_What you have to do:_
Lines in the data below that contain the word "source" are to be copied.

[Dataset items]

Content starts

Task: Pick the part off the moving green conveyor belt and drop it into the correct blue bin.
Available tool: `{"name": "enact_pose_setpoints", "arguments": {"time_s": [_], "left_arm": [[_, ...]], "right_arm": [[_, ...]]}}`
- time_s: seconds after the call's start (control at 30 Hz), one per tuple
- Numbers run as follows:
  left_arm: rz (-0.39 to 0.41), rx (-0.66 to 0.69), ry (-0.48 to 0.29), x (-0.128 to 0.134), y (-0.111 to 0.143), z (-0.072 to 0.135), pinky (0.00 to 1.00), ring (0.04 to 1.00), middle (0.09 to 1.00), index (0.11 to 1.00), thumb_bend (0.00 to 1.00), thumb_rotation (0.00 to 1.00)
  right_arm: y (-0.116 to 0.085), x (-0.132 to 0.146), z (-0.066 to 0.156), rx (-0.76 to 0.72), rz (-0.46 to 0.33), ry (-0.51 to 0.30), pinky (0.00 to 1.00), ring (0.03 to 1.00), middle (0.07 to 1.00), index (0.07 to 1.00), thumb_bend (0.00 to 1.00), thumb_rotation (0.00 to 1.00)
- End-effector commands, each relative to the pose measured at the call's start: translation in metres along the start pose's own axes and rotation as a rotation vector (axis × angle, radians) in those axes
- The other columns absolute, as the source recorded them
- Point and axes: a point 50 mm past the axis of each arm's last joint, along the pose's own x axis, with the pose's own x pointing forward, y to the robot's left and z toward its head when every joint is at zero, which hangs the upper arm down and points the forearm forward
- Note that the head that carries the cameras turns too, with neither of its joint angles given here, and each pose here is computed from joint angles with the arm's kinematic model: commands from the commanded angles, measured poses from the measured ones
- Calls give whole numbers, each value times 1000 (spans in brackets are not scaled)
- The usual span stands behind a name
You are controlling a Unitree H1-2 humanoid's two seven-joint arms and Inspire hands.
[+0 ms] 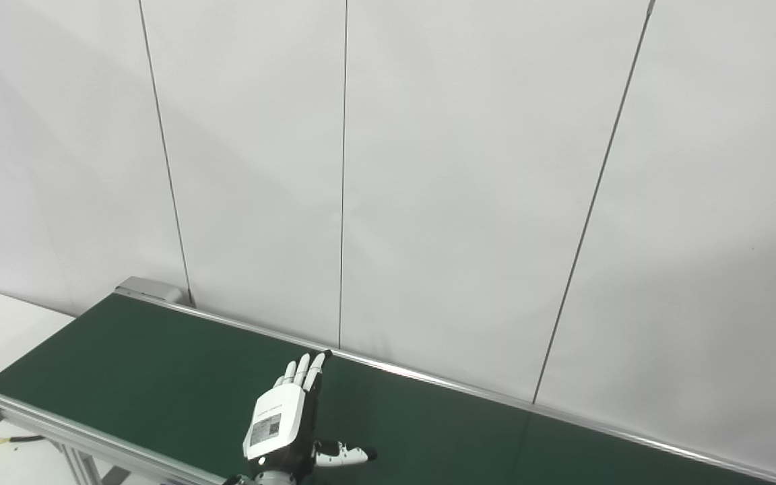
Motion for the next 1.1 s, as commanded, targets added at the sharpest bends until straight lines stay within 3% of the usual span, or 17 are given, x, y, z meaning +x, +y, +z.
{"name": "enact_pose_setpoints", "arguments": {"time_s": [0.0, 0.23, 0.7, 1.07], "left_arm": [[59, 19, -30, 15, 12, 11, 1000, 1000, 997, 949, 812, 317], [40, 31, 21, 17, 15, 1, 1000, 1000, 1000, 955, 807, 306], [-8, 65, 69, 29, 20, -12, 1000, 1000, 1000, 958, 840, 304], [-44, 70, 88, 34, 19, -9, 1000, 1000, 1000, 960, 835, 297]], "right_arm": [[-4, 4, 14, -5, -18, -77, 1000, 979, 986, 1000, 790, 51], [-4, 2, 20, -9, -21, -86, 1000, 984, 987, 1000, 794, 71], [-6, 0, 38, -29, -34, -114, 977, 967, 975, 1000, 825, 209], [-10, -5, 52, -38, -45, -119, 955, 954, 960, 1000, 820, 176]]}}
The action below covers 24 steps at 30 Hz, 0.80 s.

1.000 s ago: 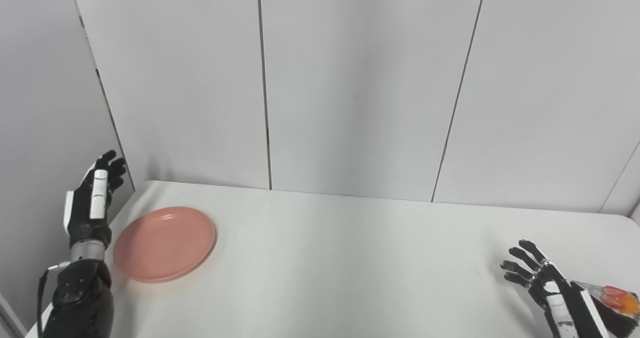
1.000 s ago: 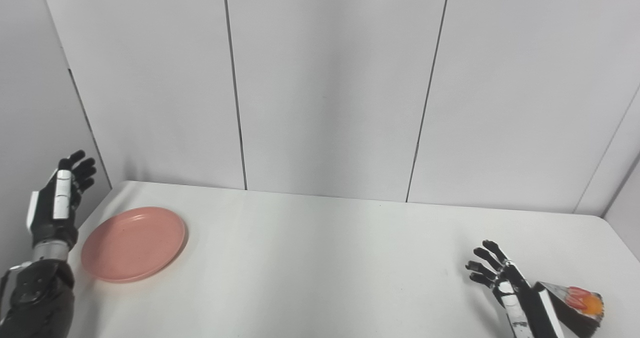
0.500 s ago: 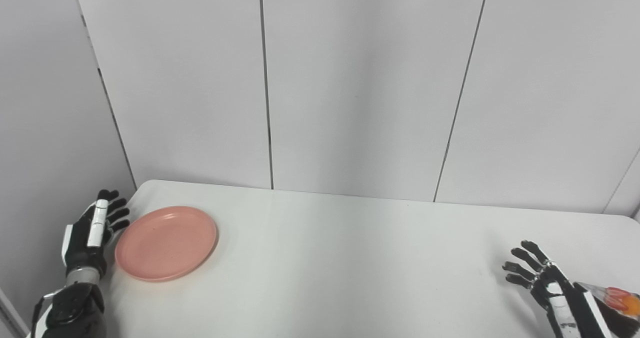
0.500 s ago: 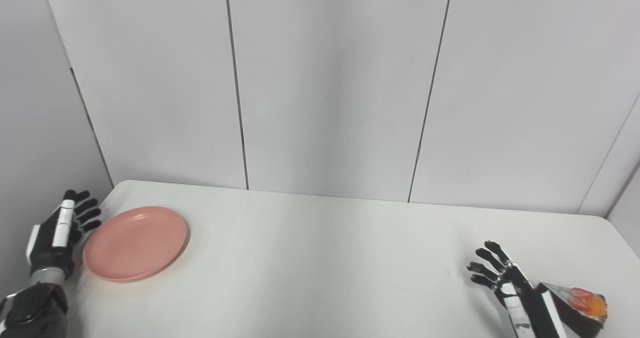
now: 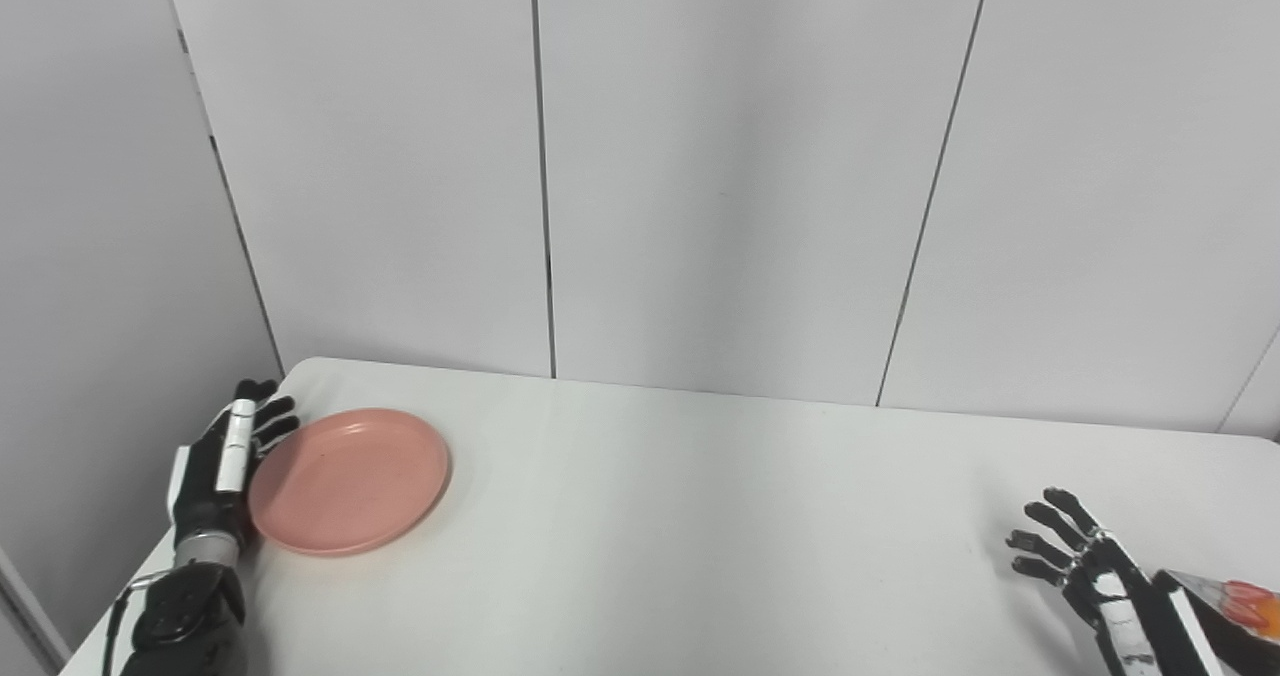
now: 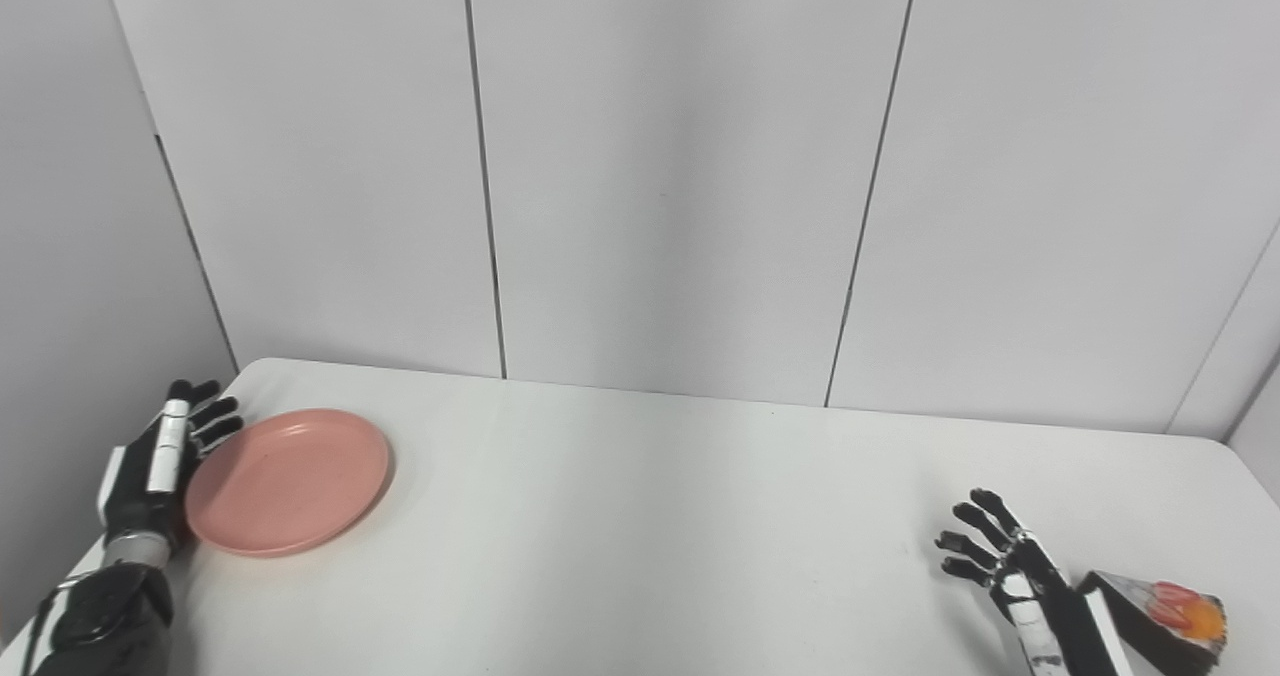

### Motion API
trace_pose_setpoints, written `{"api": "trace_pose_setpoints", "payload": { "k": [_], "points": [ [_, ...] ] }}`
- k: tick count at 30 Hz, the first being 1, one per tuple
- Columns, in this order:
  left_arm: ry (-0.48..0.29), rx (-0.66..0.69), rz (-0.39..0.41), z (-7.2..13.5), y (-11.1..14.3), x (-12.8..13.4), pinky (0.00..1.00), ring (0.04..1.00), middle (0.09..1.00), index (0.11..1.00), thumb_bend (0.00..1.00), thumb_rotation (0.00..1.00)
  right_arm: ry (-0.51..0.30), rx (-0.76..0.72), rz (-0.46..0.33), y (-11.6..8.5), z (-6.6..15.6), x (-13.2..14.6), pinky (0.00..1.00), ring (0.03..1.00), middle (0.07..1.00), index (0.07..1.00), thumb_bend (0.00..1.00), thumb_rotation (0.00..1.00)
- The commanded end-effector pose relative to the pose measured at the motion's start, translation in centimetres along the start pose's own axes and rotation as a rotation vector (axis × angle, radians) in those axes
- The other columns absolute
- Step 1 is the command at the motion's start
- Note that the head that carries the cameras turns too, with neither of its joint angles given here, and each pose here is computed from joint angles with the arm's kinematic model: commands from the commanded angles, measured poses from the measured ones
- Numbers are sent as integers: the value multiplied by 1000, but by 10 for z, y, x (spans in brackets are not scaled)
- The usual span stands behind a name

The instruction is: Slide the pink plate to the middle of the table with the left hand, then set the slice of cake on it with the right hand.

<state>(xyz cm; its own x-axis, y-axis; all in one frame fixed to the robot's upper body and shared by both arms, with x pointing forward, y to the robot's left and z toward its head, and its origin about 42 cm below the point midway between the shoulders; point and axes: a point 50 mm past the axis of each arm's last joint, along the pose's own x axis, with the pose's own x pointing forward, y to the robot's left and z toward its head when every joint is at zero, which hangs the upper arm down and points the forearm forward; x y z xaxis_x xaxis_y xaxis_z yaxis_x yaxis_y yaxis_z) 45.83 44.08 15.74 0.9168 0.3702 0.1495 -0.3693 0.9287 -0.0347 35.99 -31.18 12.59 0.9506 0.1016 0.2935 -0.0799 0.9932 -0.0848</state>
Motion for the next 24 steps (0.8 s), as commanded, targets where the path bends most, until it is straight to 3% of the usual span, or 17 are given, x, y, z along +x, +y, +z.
{"api": "trace_pose_setpoints", "payload": {
  "k": [1,4,10,14,19,21,24],
  "points": [
    [-89,9,-73,24,-18,14,655,717,731,725,798,890,225,103,-19,35,-53,-62,736,771,858,879,944,921],
    [-92,-19,-97,22,-28,12,635,709,726,718,789,866,225,102,-20,36,-52,-61,736,771,857,877,948,919],
    [-125,-57,-167,24,-50,8,713,764,765,728,806,856,224,113,-25,37,-52,-60,734,769,853,872,948,906],
    [-132,-61,-195,24,-67,5,704,753,755,751,809,857,225,113,-26,38,-51,-59,732,769,852,870,941,905],
    [-112,-36,-231,15,-90,-5,743,780,780,786,809,904,227,116,-20,39,-51,-58,734,769,853,872,939,902],
    [-105,-32,-267,9,-99,-10,741,801,810,817,763,929,227,113,-19,40,-50,-58,736,770,854,876,932,905],
    [-95,-33,-322,2,-114,-19,745,809,815,815,761,904,225,113,-19,42,-50,-57,730,766,855,879,931,904]
  ]
}}
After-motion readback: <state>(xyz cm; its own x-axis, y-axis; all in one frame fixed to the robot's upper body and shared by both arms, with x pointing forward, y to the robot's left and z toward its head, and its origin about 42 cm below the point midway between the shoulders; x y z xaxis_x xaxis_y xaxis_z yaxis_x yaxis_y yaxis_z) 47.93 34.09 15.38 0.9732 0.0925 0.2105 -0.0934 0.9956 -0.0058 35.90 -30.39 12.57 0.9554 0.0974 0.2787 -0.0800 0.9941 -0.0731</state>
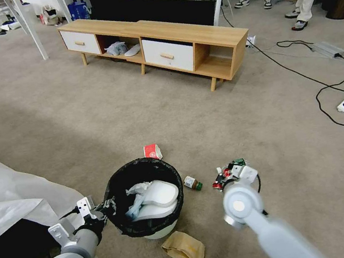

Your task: Pick up the trash bin and place the garbage on the floor into it.

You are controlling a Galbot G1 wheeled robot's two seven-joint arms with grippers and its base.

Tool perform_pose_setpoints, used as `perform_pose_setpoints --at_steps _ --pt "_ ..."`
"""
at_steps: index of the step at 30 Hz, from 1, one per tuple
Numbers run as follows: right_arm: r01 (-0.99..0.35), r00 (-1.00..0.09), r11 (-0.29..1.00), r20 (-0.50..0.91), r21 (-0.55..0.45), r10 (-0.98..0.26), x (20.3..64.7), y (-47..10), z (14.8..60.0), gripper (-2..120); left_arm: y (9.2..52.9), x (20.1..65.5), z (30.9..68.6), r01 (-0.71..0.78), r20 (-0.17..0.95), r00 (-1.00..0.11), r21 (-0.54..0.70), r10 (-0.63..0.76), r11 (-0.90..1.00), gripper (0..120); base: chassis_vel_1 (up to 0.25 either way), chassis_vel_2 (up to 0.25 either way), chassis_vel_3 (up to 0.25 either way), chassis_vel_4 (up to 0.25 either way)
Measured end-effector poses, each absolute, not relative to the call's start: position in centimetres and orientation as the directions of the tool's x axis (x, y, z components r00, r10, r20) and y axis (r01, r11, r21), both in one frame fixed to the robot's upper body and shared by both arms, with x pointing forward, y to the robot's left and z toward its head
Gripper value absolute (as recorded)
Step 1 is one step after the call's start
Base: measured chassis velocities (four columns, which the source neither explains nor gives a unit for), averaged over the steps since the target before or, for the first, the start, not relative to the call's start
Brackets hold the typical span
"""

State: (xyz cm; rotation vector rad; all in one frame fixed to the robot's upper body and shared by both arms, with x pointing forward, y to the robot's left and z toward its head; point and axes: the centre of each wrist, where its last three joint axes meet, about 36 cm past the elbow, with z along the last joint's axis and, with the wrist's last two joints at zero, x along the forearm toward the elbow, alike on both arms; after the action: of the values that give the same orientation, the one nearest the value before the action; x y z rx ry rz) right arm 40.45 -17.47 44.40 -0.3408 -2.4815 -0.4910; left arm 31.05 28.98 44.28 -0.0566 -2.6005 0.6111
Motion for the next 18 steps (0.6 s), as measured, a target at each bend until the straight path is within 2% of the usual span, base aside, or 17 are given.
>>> perform_pose_setpoints --at_steps 1,4,5,7,8,10,18 --pt "0.345 -0.799 0.9 0.587 0.268 0.131 40.4 -17.5 44.4 20 29.0 31.1 44.3 -0.064 0.431 -0.891 -0.431 0.143 0.9 0 0.0 0.0 0.0 0.0" --pt "0.208 -0.859 0.947 0.51 0.247 0.055 39.5 -19.6 47.2 20 29.0 31.2 44.1 -0.063 0.434 -0.889 -0.431 0.145 0.9 0 0.0 0.0 0.0 0.0" --pt "0.208 -0.859 0.947 0.51 0.247 0.055 39.5 -19.6 47.2 20 29.0 31.2 44.1 -0.063 0.434 -0.889 -0.431 0.145 0.9 0 0.0 0.0 0.0 0.0" --pt "0.099 -0.89 0.965 0.455 0.243 -0.023 39.0 -20.7 49.2 20 28.9 31.3 44.1 -0.061 0.439 -0.886 -0.432 0.15 0.9 0 0.0 0.0 0.0 0.0" --pt "0.099 -0.89 0.965 0.455 0.243 -0.023 39.0 -20.7 49.2 20 28.9 31.3 44.1 -0.061 0.439 -0.886 -0.432 0.15 0.9 0 0.0 0.0 0.0 0.0" --pt "-0.005 -0.906 0.972 0.411 0.235 -0.104 38.6 -21.3 50.9 20 28.7 31.3 44.0 -0.057 0.441 -0.884 -0.433 0.157 0.899 0 0.0 0.0 0.0 0.0" --pt "-0.206 -0.918 0.96 0.302 0.187 -0.256 38.2 -21.4 53.8 20 28.4 31.3 43.3 -0.042 0.455 -0.872 -0.44 0.183 0.897 0 0.0 0.0 0.0 0.0"
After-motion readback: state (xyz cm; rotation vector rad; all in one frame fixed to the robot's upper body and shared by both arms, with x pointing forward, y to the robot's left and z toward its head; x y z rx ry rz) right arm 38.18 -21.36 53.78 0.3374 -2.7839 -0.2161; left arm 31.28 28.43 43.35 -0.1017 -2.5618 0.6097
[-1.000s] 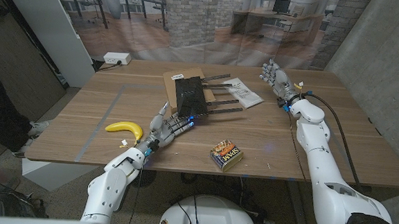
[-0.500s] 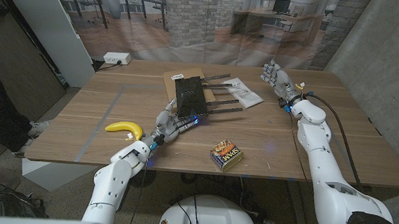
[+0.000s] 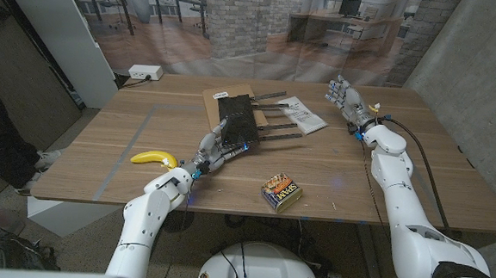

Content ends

_Output for this exercise:_
- The other columns absolute, as the source recorded them
Base: measured chassis velocities (four columns, which the source neither explains nor gives a unit for), averaged over the steps since the target before or, for the first, the start, not relative to the call's start

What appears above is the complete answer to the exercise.